La montée en puissance de la capacité de production fut rapide. 

“Nous produisons 24h/24, 7j/7. Il y a une grosse réactivité industrielle et surtout humaine ; nos employés ont été extraordinaires d’engagement. On a réussi à atteindre 190 000 masques par jour, et on pense arriver à 200,000 unités par jour.”

Cette capacité décuplée a permis à l’entreprise de répondre petit à petit à des demandes plus diverses mais tout aussi urgentes, comme celles des professionnels de l’agroalimentaire. 

“Les activités agroalimentaires et de distribution alimentaires nous sont apparues comme prioritaires pour la vie du pays”

L’initiative des Tissages de Charlieu a en effet circulé au sein du Club des Entrepreneurs pour le Climat, et a été particulièrement appréciée par les membres du secteur agroalimentaire, dont l’activité est fortement impactée par cette crise. 

Des opportunités de coopération solidaire via le Club des Entrepreneurs pour le Climat

Antoine Saint-Pierre est un des membres fondateurs du Club des Entrepreneurs pour le Climat, créé et organisé par l’Institut Orygeen. 

Ce réseau d’entrepreneurs engagés pour la planète semble être un environnement propice pour que se construise un projet de coopération dans la lutte contre le virus. Ainsi, Antoine Saint-Pierre a pu fédérer en quelques heures un groupe d’industriels de l’agroalimentaire pour travailler ensemble à améliorer les modèles actuels de masque pour répondre aux besoins du secteur, aujourd’hui et à l’avenir. 

Pour cela, LTC envisage de travailler sur certaines propriétés du masque, notamment le risque d’effilochage, et sur l’automatisation plus poussée de la fabrication. Les discussions sont déjà en cours entre Les Tissages de Charlieu et deux entreprises agroalimentaires du Club : LSDH et Savencia.

Cette situation remet en question nos certitudes

Nos modes de consommation sont bouleversés, mais nos valeurs d’entraide et de solidarité sont fortifiées.

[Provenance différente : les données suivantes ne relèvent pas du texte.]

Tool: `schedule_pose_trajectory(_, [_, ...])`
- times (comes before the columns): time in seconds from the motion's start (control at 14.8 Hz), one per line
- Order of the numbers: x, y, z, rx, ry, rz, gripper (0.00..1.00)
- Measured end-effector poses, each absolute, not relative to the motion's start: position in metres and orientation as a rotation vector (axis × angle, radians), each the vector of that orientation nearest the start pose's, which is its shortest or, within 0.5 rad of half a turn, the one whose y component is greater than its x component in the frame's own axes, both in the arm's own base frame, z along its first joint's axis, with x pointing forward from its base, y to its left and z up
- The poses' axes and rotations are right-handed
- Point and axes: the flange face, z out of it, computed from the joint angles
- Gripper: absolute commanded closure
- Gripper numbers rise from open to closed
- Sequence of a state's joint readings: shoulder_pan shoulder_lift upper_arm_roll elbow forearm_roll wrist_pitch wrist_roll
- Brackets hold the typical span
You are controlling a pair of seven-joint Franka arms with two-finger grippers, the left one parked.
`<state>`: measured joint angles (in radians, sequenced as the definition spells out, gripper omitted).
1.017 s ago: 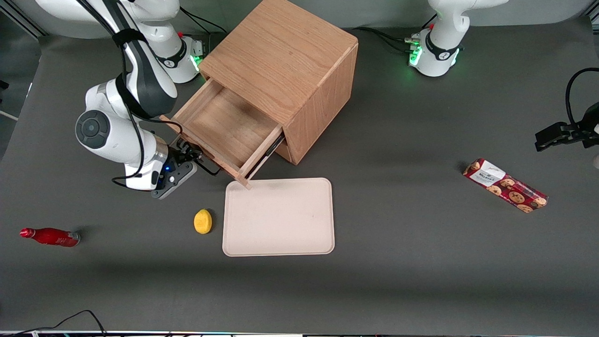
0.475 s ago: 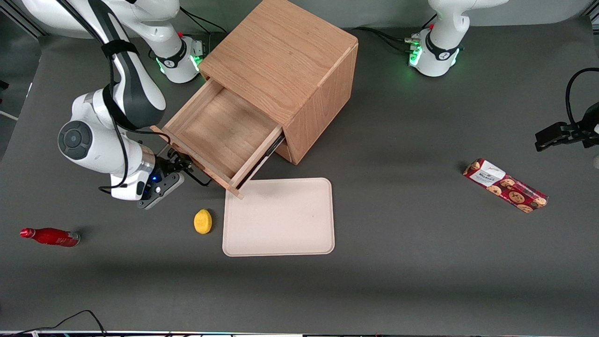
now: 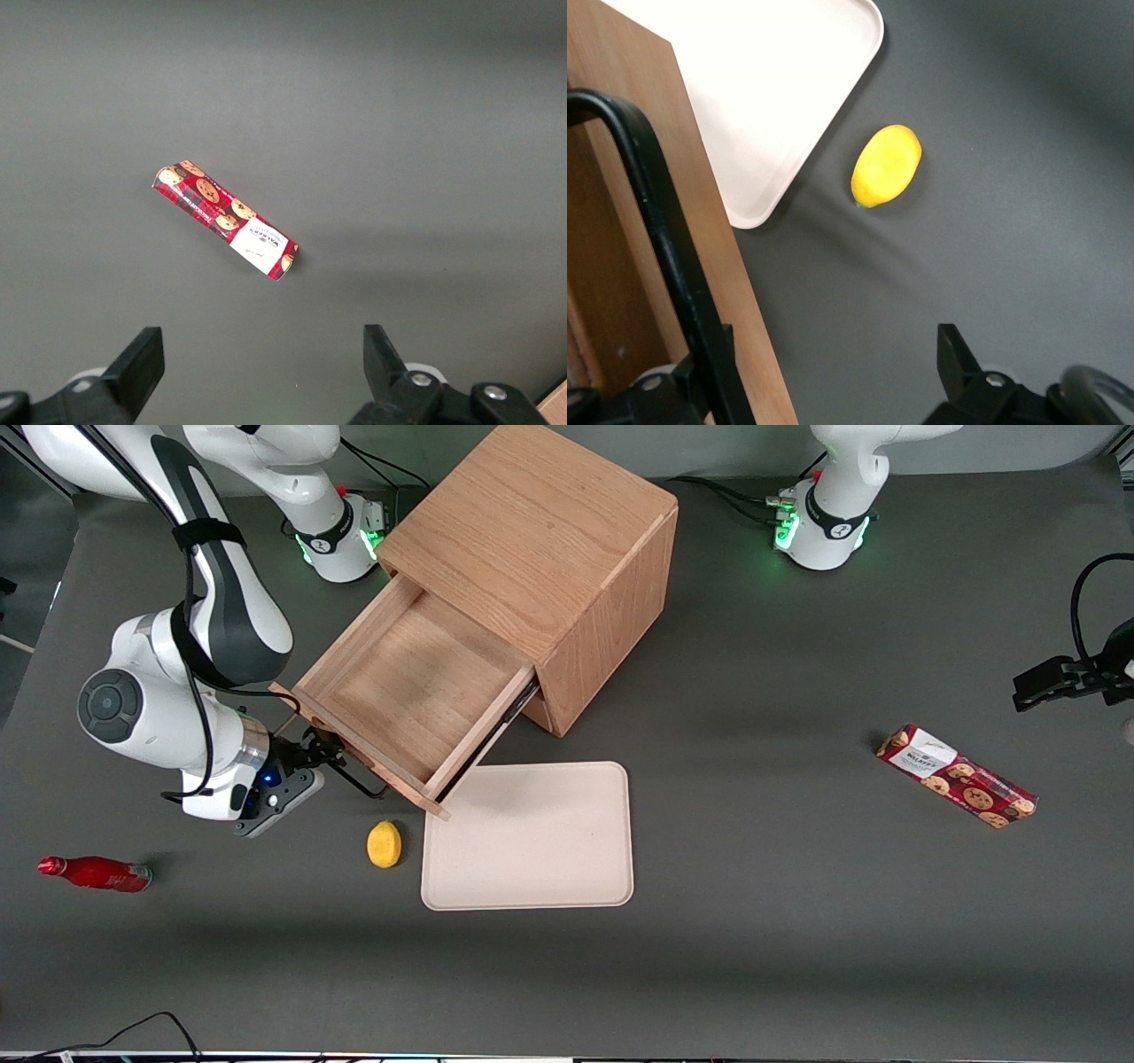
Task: Open upper drawer
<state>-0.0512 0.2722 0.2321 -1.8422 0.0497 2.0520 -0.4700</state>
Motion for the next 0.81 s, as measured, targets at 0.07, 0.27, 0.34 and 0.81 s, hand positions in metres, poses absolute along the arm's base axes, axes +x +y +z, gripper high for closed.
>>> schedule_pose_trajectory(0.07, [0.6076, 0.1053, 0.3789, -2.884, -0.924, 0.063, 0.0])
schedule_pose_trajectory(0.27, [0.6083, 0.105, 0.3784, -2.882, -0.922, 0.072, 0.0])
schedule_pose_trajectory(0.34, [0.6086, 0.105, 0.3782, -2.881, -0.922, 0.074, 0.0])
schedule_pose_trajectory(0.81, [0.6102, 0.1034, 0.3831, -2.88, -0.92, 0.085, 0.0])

Antoine Saint-Pierre partage : 

Nous avons besoin de coopération entre les uns et les autres, c’est indéniable. Et l’’industrie textile française peut être fière de sa capacité de réaction et d’adaptation.”

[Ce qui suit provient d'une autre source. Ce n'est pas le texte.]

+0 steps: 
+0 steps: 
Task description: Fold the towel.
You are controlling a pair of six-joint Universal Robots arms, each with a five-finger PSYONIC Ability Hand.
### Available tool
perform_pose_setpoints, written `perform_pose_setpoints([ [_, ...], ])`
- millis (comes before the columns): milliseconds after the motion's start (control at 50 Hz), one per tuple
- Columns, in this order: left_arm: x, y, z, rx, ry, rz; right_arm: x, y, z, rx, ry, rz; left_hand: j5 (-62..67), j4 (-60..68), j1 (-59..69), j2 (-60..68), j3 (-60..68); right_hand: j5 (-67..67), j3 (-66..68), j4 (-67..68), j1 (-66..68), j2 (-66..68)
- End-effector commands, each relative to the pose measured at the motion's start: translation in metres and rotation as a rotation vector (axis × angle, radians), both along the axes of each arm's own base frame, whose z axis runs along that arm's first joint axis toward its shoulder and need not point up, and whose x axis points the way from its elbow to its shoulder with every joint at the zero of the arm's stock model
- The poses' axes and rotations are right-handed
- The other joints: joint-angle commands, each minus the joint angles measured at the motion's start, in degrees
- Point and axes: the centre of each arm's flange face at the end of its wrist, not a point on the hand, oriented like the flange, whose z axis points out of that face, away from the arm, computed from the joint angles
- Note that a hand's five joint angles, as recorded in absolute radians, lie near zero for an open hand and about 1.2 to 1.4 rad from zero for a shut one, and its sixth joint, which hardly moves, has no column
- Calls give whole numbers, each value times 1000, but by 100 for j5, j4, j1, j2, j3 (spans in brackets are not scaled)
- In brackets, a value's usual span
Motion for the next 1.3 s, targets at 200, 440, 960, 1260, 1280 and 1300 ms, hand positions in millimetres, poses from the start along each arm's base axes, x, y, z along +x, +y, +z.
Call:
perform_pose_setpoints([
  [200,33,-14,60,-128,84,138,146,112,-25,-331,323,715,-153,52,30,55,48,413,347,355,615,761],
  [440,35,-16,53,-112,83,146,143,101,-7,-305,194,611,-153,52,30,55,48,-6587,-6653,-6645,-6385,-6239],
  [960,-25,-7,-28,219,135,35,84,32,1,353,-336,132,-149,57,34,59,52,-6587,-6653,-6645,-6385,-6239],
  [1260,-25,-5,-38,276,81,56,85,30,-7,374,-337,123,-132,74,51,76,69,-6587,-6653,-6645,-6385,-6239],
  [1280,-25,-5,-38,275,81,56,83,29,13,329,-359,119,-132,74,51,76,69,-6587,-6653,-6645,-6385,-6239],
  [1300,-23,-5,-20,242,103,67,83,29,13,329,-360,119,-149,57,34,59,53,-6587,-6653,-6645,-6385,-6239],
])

La prise de conscience post-Covid-19 se fera sur des bases plus saines, et surtout plus vertes. 

“Ce qui est innovant est que les masques soient lavables donc réutilisables. Et il en est de mêmes pour nos autres produits textiles, produits à partir de matières recyclées et avec une énergie verte. L’industrie française peut donc avoir un impact sur la décarbonation de notre économie française.” 

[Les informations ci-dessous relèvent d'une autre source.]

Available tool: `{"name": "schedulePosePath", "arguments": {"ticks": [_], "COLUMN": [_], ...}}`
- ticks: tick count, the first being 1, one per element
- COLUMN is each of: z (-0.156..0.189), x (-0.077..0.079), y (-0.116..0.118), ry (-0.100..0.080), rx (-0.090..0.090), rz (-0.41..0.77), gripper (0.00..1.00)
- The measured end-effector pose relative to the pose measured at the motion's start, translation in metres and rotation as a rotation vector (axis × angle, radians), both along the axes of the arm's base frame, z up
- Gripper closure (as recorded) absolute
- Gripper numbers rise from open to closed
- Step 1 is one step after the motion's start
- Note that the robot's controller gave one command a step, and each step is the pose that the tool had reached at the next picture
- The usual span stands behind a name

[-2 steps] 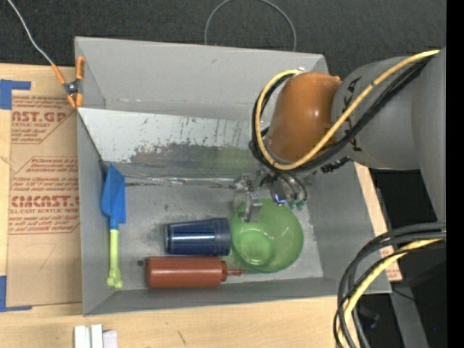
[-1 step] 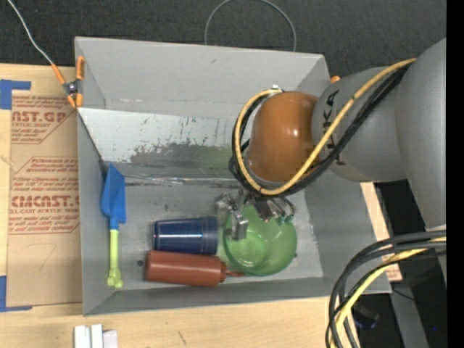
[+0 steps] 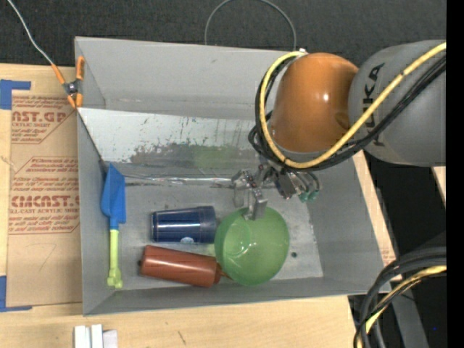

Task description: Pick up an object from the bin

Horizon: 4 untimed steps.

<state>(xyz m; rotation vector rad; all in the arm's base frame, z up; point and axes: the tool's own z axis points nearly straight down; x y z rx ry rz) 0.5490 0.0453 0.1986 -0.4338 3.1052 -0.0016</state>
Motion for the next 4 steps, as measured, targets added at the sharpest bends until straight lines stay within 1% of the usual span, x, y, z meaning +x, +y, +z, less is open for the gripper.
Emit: {"name": "schedulePosePath", "arguments": {"ticks": [1,2,3,4], "z": [-0.048,-0.107,-0.011,0.016], "x": [-0.010,0.015,-0.007,0.042], "y": [0.004,0.054,0.022,0.016], "ry": [-0.011,0.002,-0.001,-0.005], "rx": [0.003,0.002,0.001,0.003], "rz": [-0.119,-0.073,-0.081,-0.100], "gripper": [1.00,1.00,1.00,1.00]}}
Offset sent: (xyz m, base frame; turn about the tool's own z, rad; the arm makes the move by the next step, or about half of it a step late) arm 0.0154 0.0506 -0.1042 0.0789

Nous sommes confiants dans le fait que nous sortions de cette crise avec une nouvelle résilience et de nouvelles réponses face aux défis de demain.

La perspective d’un projet plus large, résultant de la coopération entre les membres du Club des Entrepreneurs pour le Climat, nous pousse à espérer que l’initiative des Tissages de Charlieu soit la première d’une longue série.